> [Brief]: Those lines of the data that hold the word "camera" are to be copied out.

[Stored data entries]
──────────

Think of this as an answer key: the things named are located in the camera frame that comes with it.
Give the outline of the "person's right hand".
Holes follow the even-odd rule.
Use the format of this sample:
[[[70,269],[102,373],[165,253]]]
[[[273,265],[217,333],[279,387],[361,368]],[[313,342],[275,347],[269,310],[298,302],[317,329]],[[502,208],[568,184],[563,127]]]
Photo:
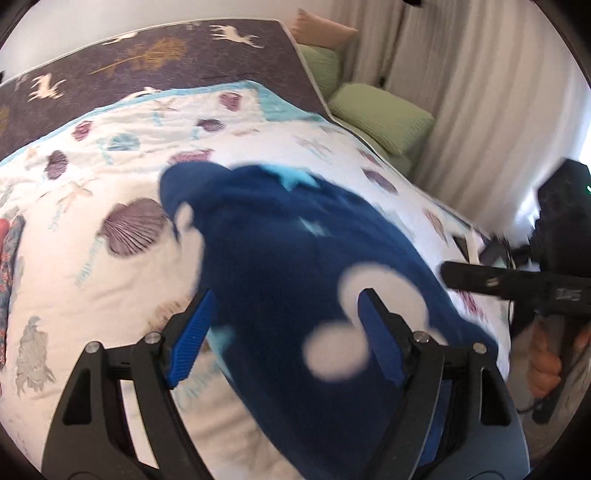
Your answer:
[[[590,345],[590,324],[586,326],[574,341],[575,353],[582,354]],[[529,344],[527,384],[534,399],[542,399],[549,395],[562,379],[563,366],[556,354],[549,349],[549,334],[543,320],[536,318],[533,323],[532,336]],[[583,376],[576,380],[580,386],[590,383],[590,360],[585,367]]]

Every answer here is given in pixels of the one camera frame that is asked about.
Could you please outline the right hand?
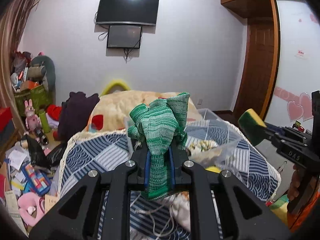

──────────

> [Result]:
Think of this as an answer key: the things named are located in the camera frame that comes with it.
Every answer here is given in pixels of the one camera frame that is asked about.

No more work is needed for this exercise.